Both Waring and Wyatt’s volumes were published by Day & Son, lithographers to the Queen and one of the most prominent lithographic firms of the mid-19th century. The firm was founded in 1823 by William Day, and on his death in 1845 was left to his son of the same name. They held the unique position in Britain of both printmaking and publishing books, many of which contained their own plates.

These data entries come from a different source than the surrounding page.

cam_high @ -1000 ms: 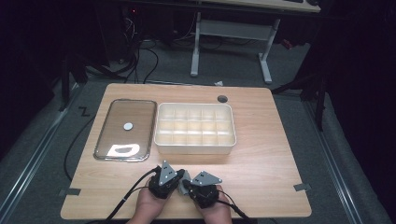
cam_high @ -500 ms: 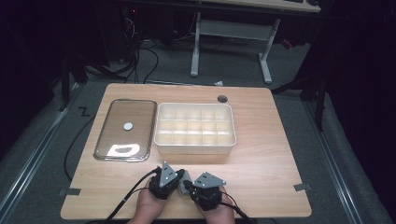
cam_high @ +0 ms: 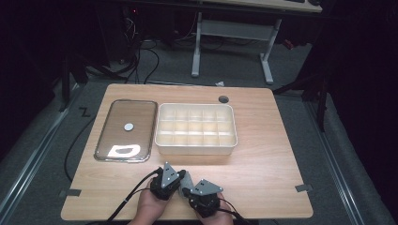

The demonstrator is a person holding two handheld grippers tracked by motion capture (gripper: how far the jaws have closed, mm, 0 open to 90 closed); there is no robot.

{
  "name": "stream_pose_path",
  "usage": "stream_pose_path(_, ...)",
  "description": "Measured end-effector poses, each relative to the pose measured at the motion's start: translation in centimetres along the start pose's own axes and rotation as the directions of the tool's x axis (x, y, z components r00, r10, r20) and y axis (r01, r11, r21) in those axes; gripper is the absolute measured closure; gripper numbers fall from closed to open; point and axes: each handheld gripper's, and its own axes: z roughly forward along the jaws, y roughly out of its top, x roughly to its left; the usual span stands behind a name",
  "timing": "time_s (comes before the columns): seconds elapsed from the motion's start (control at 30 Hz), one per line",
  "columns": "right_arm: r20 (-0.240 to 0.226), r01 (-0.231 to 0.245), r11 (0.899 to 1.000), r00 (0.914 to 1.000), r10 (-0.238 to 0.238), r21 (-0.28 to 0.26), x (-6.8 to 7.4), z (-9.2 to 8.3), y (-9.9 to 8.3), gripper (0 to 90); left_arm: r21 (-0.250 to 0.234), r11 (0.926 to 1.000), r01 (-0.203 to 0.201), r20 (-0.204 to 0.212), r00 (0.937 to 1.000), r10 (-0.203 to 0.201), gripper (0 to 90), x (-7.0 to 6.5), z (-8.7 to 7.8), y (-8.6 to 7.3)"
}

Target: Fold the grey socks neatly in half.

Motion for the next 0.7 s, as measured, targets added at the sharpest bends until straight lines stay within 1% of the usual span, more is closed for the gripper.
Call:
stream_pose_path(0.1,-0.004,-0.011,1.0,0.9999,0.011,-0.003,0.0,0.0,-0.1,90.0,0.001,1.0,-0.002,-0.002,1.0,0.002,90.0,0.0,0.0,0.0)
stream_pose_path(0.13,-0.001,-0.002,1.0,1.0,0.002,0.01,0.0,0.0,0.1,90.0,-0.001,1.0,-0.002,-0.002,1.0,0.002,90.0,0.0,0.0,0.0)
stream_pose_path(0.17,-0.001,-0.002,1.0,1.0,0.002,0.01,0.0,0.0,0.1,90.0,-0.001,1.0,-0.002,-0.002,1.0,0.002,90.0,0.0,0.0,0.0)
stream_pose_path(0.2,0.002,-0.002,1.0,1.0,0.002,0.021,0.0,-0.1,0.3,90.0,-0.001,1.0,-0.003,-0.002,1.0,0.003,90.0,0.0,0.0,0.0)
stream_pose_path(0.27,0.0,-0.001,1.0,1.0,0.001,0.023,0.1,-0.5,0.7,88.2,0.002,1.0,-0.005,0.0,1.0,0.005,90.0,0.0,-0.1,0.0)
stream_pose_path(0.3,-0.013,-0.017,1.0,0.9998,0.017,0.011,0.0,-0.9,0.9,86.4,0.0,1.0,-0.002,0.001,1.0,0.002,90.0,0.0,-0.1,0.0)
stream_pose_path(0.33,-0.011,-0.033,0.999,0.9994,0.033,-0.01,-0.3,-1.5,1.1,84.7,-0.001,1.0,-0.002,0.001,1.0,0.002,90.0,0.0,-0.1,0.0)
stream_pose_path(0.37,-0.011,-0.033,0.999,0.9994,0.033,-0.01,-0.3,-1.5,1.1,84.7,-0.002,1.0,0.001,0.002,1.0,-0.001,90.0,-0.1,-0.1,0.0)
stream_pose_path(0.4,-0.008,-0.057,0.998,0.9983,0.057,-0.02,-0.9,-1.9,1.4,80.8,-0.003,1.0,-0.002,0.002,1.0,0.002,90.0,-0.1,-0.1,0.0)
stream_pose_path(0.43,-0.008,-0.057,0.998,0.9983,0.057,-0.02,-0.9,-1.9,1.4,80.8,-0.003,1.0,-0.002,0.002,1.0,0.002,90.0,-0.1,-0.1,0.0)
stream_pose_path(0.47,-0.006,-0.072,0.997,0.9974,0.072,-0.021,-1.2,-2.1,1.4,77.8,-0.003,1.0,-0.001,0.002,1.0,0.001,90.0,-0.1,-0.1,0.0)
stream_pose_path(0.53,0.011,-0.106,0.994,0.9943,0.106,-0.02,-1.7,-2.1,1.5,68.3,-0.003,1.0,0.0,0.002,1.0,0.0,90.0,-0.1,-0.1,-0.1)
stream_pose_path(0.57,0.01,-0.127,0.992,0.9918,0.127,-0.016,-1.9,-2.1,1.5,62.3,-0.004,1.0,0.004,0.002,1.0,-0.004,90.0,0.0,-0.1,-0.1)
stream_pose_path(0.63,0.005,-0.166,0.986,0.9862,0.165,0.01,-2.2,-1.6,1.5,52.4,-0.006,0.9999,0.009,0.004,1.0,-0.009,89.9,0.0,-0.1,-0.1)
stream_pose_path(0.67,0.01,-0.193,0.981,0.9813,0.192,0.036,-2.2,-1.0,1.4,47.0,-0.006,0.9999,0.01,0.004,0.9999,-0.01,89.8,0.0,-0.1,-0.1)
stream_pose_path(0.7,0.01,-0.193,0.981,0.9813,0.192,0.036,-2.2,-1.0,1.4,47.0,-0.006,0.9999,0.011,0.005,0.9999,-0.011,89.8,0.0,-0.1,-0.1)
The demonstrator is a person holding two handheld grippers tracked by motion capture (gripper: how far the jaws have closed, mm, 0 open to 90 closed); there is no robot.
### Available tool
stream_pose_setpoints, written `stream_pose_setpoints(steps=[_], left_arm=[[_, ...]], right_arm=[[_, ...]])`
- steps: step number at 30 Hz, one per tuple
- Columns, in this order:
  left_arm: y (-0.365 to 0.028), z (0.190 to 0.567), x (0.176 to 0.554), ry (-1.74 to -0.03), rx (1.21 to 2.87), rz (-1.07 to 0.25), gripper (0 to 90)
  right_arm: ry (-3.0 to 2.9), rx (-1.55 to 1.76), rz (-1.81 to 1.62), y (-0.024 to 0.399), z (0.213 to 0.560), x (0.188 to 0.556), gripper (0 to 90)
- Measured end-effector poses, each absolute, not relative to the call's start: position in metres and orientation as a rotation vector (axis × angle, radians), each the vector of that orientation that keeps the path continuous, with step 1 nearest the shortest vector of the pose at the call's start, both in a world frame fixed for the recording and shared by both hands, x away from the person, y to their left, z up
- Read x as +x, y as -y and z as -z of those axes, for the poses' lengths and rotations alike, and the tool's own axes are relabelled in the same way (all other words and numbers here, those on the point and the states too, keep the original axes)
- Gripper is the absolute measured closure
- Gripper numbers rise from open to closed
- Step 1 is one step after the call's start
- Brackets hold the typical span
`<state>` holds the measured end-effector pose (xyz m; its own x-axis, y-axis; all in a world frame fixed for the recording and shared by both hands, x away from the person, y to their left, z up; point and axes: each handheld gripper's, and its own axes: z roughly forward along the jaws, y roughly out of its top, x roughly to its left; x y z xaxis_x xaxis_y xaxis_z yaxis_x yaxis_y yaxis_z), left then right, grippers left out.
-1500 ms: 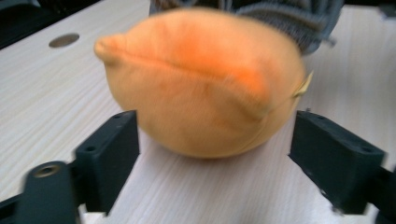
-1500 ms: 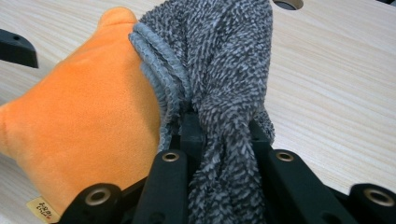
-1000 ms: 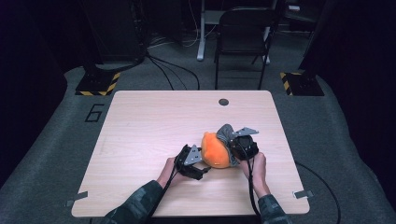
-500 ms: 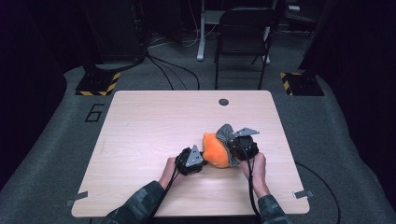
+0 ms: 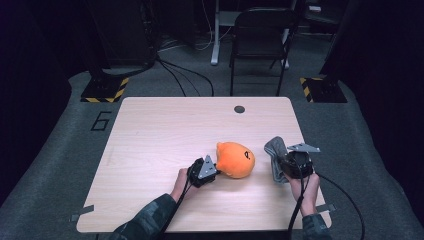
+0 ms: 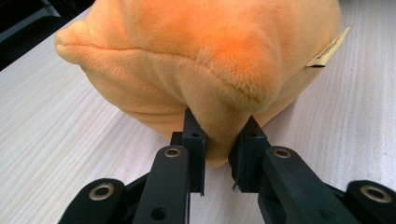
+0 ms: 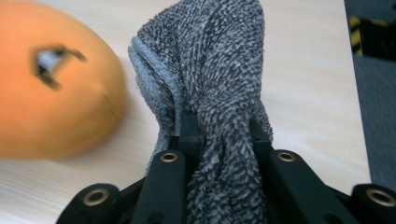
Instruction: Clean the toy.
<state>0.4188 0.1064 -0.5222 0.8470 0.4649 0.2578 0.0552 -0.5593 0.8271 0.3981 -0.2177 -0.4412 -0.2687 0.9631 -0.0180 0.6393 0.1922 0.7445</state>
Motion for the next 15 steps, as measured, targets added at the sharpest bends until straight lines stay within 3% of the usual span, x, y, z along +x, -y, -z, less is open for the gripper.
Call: stream_pose_setpoints(steps=[8,15], left_arm=[[-0.108,0.524,0.418,-0.383,2.059,-0.586,81.5],[-0.112,0.517,0.421,-0.418,2.0,-0.523,83.3]], right_arm=[[-1.988,1.564,-0.832,0.226,0.456,0.406,74.3],[-1.981,1.561,-0.832,0.228,0.458,0.407,74.2]])
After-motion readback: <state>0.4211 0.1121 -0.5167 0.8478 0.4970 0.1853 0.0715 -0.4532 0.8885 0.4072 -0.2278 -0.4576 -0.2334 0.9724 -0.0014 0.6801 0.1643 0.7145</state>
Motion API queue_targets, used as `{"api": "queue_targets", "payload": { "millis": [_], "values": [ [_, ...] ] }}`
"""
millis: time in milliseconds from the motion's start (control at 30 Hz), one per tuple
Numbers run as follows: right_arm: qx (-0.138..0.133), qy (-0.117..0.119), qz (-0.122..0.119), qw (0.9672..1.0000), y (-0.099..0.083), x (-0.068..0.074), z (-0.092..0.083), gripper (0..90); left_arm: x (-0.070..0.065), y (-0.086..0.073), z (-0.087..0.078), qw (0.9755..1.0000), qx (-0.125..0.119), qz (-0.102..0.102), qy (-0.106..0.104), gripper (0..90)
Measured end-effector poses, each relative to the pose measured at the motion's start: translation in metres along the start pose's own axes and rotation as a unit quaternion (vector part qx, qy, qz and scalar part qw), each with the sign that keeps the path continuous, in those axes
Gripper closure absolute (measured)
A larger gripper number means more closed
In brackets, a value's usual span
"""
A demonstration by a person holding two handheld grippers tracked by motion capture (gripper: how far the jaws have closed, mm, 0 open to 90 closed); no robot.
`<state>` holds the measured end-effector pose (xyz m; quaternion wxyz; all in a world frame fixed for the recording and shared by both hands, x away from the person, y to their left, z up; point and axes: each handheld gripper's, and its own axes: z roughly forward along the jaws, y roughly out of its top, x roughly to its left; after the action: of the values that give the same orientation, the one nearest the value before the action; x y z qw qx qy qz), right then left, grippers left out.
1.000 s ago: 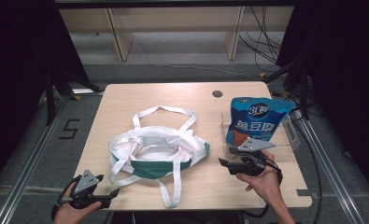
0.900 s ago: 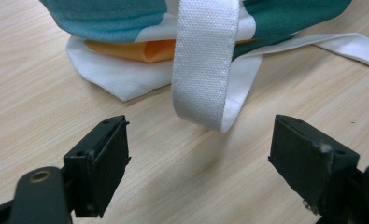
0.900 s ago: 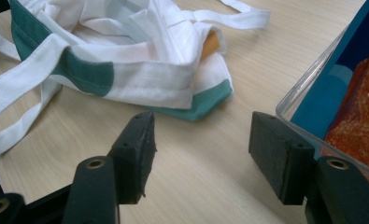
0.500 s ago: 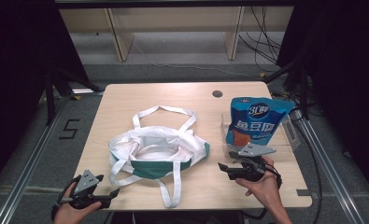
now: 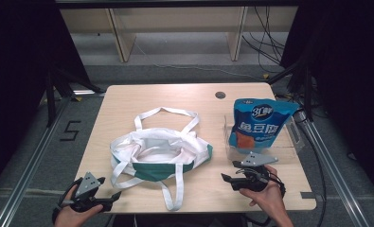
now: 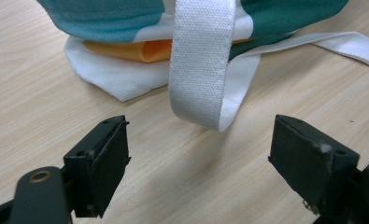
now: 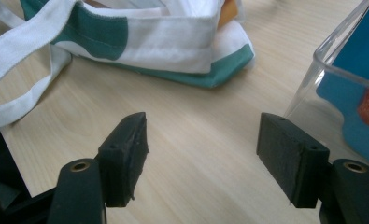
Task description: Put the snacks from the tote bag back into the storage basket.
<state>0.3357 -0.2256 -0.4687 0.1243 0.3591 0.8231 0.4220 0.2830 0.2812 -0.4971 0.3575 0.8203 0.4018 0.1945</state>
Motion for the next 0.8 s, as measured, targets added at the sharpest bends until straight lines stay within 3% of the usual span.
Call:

Day & Son’s chromo-lithograhy display won a prize medal in the Fine Arts Court at the Great Exhibition of 1851, and they exhibited at the 1862 exhibition as well, where the firm was praised for displaying “the finest work ever produced in this style…The printing of these works is equally perfect, the register of the colours is true to a hair’s-breadth, and the colours themselves clear and right, as if painted by hand.”2 Wyatt himself said that he “used the best means of graphic representation available” when publishing “Industrial Arts of the Nineteenth Century.”3 In addition to Wyatt and Waring, Day & Son also collaborated with renowned architect and designer Owen Jones, and printed his seminal work “The Grammar of Ornament” in 1856.

On inspection of both the lithographs in the published volumes and those on the cabinet doors, it is clear that they have been produced from the same plates. It is possible, therefore, that the cabinet originally belonged to the offices of Day & Son, as they were so closely associated with both Waring and Wyatt’s projects, and the Great Exhibitions, allowing a practical piece of office furniture to also serve as an aesthetic tribute to the company’s graphic output.

Footnotes
1. “Sir Matthew Digby Wyatt.” Dictionary of Art Historians. Department of Art, Art History and Visual Studies, Duke University, n.d. Web. 27 May 2015. <https://dictionaryofarthistorians.org/wyattm.htm>.
2. The Record of the International Exhibition, 1862. Glasgow: William Mackenzie, 1862. 454.
3. M. Digby Wyatt, Industrial Arts of the Nineteenth Century, 2 vols., Day & Son, 1851-3, vol. 1, p. v.